20. İdari sözleşmeler, idarelerin tek yanlı, kamusal yetkiye dayanarak, kamu hizmetinin gereklerinin yerine getirilmesi için kamu yararı amacı ile taraflar arasında akdedilen ve idareye üstün hak ve yetkiler veren, gerektiğinde tek yanlı değişiklik ve fesih yetkisini de idareye tanıyan nitelikte sözleşmelerdir. Kamu idarelerinin özel hukuk alanında akdettikleri sözleşmeler ise idari sözleşme niteliği taşımayıp, özel hukuk kurallarına göre düzenlenmektedir.

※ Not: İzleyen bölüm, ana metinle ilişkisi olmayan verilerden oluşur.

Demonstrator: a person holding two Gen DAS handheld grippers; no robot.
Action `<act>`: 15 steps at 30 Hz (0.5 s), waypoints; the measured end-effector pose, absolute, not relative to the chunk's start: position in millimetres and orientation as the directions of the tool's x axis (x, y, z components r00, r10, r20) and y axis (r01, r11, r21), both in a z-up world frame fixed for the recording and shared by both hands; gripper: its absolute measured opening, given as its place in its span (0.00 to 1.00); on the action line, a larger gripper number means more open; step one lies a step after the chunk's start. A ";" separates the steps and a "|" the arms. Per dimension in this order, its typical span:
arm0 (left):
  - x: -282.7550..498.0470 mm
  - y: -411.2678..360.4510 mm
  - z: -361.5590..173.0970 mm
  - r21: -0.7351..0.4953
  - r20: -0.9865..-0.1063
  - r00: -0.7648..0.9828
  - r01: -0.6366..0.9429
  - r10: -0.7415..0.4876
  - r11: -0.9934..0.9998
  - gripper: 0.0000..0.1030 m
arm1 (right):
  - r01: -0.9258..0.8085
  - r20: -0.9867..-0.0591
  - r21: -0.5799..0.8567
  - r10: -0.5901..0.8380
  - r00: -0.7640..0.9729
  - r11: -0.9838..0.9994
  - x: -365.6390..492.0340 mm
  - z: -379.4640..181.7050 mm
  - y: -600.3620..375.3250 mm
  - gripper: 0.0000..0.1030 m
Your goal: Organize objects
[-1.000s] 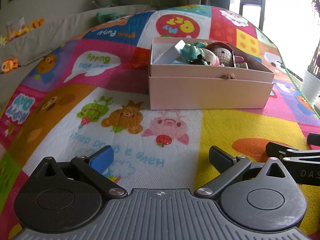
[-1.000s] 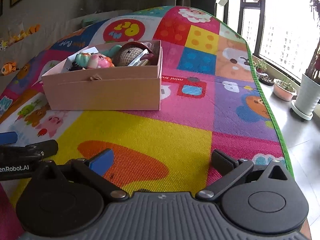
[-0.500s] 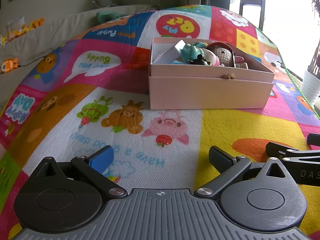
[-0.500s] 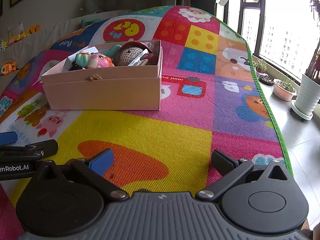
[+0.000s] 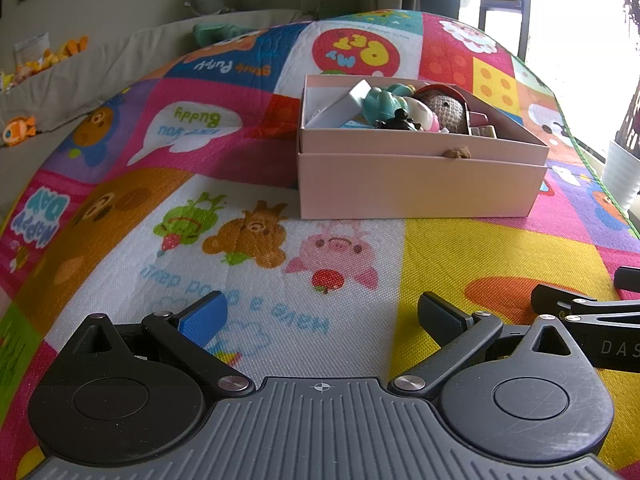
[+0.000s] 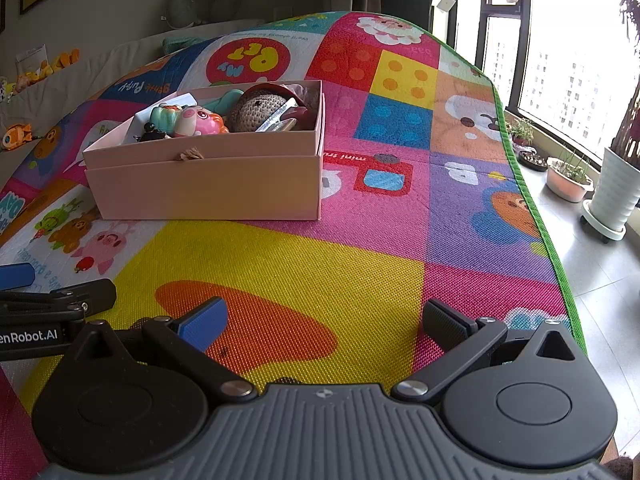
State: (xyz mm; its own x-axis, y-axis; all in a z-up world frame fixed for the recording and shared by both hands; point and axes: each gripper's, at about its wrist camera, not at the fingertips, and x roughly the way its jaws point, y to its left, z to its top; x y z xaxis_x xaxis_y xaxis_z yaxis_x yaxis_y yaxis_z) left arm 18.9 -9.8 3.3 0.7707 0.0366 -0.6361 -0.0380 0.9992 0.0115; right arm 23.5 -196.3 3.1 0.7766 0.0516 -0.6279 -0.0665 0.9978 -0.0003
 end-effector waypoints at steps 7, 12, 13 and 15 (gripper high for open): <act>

21. Tip RES Katkı Payı Anlaşmasının incelenmesinden 5. maddede, "bu anlaşmanın hükümlerinin uygulanmasından dolayı doğacak veya çıkacak anlaşmazlıkların çözümünde Ankara Mahkemeleri ve İcra Daireleri yetkilidir." hükmü ile 6. maddede düzenlenen "RES katkı payının ödenmemesi halinde 6183 sayılı Kanun'un 51 inci maddesinde belirlenen gecikme zammı oranında gecikme faizi uygulanacağı" ve yine 7. maddededüzenlenen "lisansın iptali veya mücbir sebepler ya da EPDK tarafından uygun bulunan haller dışında herhangi bir nedenle sona ermesi hallerinde teminat mektubunun TEİAŞ tarafından irat kaydedilmesi" hükümlerinin, idarenin üstün yetkilerle donatılmış olduğuna karine teşkil etmeyeceği anlaşılmaktadır.

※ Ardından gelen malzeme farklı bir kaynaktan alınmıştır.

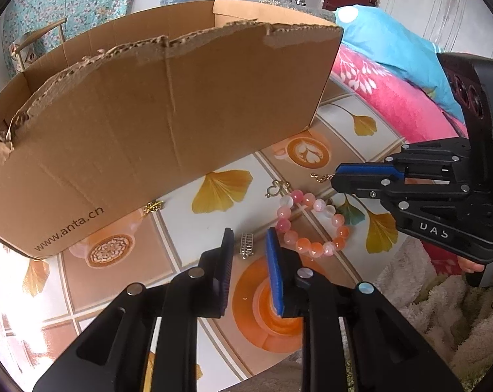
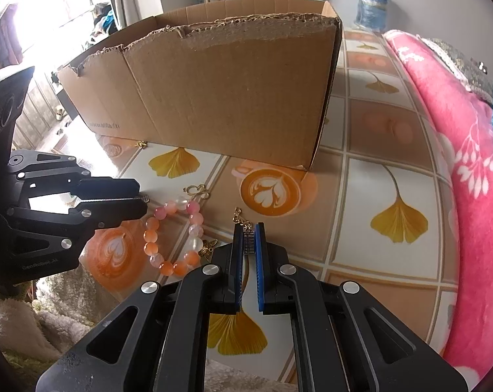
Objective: Organize jewelry
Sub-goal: 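Lift the gold earring off the tablecloth with the right tool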
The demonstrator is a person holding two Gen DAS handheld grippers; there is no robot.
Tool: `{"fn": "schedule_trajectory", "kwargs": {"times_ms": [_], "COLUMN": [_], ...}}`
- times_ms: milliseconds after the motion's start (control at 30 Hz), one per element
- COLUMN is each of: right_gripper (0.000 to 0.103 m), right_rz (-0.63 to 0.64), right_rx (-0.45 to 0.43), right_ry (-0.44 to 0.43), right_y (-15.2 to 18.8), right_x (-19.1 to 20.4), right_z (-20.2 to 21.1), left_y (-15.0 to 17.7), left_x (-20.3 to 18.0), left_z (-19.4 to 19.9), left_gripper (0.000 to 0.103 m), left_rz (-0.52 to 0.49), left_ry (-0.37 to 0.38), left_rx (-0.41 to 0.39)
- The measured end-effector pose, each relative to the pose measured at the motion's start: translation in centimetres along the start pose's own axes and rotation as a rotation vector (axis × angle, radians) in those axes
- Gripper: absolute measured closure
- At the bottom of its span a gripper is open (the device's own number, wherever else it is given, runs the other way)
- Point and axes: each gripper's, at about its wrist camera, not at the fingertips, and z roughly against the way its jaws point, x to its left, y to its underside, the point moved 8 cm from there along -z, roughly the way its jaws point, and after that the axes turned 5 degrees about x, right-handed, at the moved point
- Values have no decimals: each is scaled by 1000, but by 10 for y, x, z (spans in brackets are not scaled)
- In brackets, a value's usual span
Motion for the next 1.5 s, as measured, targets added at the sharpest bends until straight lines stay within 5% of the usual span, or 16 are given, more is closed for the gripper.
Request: {"fn": "schedule_trajectory", "kwargs": {"times_ms": [467,800,1000,1233,1500], "right_gripper": [98,98,98,98,98], "right_rz": [-11,-25,-24,-25,-26], "right_rx": [-14,-10,-11,-13,-25], "right_ry": [-26,-46,-46,-53,-61], "right_y": [1,-1,-2,-2,-2], "right_x": [-7,-11,-12,-12,-12], "right_z": [0,0,0,0,-1], "left_y": [0,-4,-3,-2,-2], "left_x": [0,-3,-4,-4,-5], "left_z": [1,14,9,3,-2], "left_gripper": [103,103,102,89,89], "left_rz": [-15,-46,-34,-17,-24], "left_ry": [-28,-38,-22,-5,-5], "left_rx": [3,-43,-7,29,40]}}
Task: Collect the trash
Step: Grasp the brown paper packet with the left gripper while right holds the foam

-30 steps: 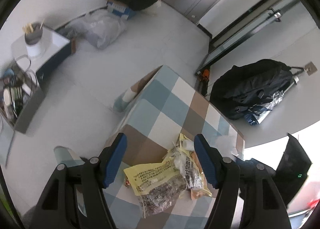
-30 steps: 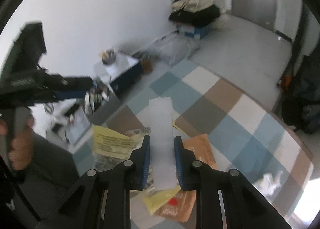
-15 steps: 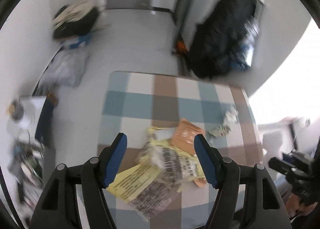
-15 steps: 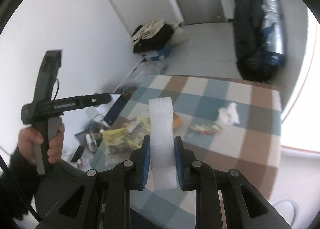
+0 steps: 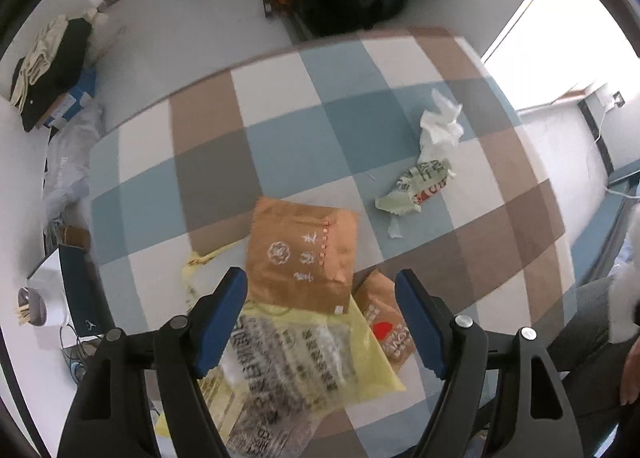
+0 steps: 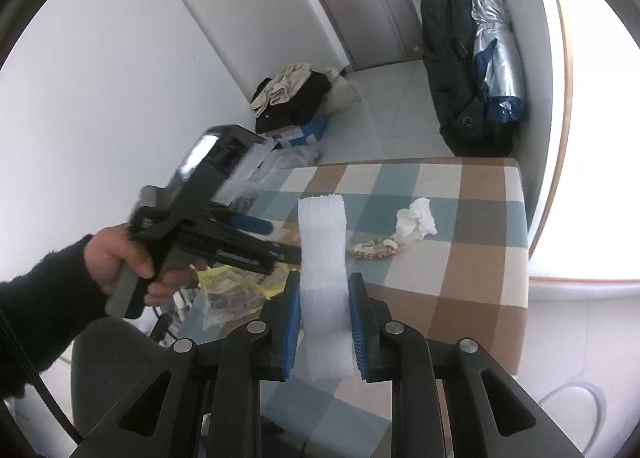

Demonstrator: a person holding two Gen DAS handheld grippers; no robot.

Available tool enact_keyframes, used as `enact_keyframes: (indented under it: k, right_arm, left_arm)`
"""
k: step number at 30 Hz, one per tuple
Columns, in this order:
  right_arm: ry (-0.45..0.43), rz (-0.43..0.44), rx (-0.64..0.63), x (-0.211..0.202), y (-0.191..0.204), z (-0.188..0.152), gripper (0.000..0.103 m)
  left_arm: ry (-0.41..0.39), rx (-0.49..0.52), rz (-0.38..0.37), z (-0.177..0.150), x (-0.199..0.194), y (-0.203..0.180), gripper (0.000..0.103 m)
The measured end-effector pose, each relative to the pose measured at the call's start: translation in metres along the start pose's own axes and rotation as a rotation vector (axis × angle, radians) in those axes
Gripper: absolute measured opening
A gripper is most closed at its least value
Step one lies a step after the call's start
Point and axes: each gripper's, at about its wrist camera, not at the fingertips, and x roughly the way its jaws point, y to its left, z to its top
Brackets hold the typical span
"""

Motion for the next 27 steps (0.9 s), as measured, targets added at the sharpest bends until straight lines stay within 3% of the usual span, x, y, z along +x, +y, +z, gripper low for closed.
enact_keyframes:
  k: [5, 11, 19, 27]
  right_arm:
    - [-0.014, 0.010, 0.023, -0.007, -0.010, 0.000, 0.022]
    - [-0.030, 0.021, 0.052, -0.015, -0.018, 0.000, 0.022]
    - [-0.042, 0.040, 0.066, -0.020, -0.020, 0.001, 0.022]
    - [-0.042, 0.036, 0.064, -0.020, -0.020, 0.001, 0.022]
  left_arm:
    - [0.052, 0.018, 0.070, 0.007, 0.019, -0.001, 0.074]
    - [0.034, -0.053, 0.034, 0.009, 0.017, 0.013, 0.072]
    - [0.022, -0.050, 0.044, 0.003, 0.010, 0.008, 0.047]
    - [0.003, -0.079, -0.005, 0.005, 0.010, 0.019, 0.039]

22. Somut olayda, davalı TEİAŞ'ın hukuki statüsünden bağımsız olarak, anlaşmanın imzalanmasından sonra TEİAŞ'a tanınan imtiyazlı bir yetkiden, başka bir deyişle sözleşmeyi tek taraflı değiştirme, denetleme, cezai işlem tesis etme veya tek taraflı feshetme gibi üstün bir kamu gücünü kullanma yetkisini haiz olduğundan söz etmek mümkün değildir. Anlaşmada tarafların karşılıklı yükümlülüklerinin bulunduğu, bununla bağlı olduğu, uyuşmazlığın anlaşma öncesindeki yarışma ihale sürecine ilişkin olmadığı, taraflar arasında anlaşma yapıldıktan sonra, özel hukuk sözleşmesi niteliğinde olan ve sözleşme hükümleri çerçevesinde tahakkuk ettirilen RES katkı payı bedelinden kaynaklı olduğu anlaşıldığından, davanın adli yargı yerinde görülmesi gerektiği sonucuna varılmıştır.
23. Yukarıda belirtilen hususlar göz önünde bulundurularak, Danıştay Başsavcısının başvurusunun reddi gerekmiştir.
VI. HÜKÜM
Açıklanan gerekçelerle;
A. Davanın çözümünde ADLİ YARGININ GÖREVLİ OLDUĞUNA,
B. Danıştay Başsavcısının BAŞVURUSUNUN REDDİNE,
01/04/2024 tarihinde, Üye Ahmet ARSLAN'ın KARŞI OYU ve OY ÇOKLUĞU İLE KESİN OLARAK karar verildi.
Başkan Vekili Üye Üye Üye
Kenan Nilgün Doğan Eyüp
YAŞAR TAŞ AĞIRMAN SARICALAR
Üye Üye Üye
Ahmet Mahmut Bilal
ARSLAN BALLI ÇALIŞKAN
KARŞI OY
Dava, davacı ve davalı arasında imzalanan RES katkı payı anlaşması hükümlerine aykırı olarak fazladan tahakkuk ve tahsil edildiği iddia edilen RES Katkı Payı bedelinin tahsili talebiyle açılmıştır.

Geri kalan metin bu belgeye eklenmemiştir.